■ **Exercise goal**: Look through the material below and show every line with the word "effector".

■ **Dataset extract**:
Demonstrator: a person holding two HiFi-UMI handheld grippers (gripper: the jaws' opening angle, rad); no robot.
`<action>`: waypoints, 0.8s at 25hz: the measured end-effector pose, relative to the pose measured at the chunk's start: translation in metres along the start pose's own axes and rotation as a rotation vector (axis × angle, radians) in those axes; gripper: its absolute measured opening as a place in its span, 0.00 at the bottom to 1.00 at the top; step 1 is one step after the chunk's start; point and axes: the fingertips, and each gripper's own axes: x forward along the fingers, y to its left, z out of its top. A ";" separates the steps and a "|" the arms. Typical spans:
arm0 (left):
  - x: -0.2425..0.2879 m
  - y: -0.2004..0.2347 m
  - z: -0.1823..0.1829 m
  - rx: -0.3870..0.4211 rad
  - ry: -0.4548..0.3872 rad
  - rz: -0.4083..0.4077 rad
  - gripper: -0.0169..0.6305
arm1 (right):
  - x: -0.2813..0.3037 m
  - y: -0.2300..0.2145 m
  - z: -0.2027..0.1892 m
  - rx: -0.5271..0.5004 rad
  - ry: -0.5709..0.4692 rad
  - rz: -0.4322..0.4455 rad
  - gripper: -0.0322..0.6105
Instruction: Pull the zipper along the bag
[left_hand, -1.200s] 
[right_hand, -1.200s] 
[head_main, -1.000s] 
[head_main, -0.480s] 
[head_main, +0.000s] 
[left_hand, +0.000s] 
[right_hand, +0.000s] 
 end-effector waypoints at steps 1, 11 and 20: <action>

■ **Response to this exercise**:
`<action>`: waypoints, 0.8s at 25hz: the measured end-effector pose, relative to the pose measured at the chunk's start: translation in metres along the start pose's own axes and rotation as a rotation vector (axis × angle, radians) in those axes; gripper: its absolute measured opening as a place in its span, 0.00 at the bottom to 1.00 at the top; step 1 is one step after the chunk's start; point and axes: the fingertips, and each gripper's own axes: x forward along the fingers, y to its left, z out of its top. A ";" separates the steps and a "|" the arms. Typical spans:
 end-effector waypoints at steps 1, 11 and 20: <action>

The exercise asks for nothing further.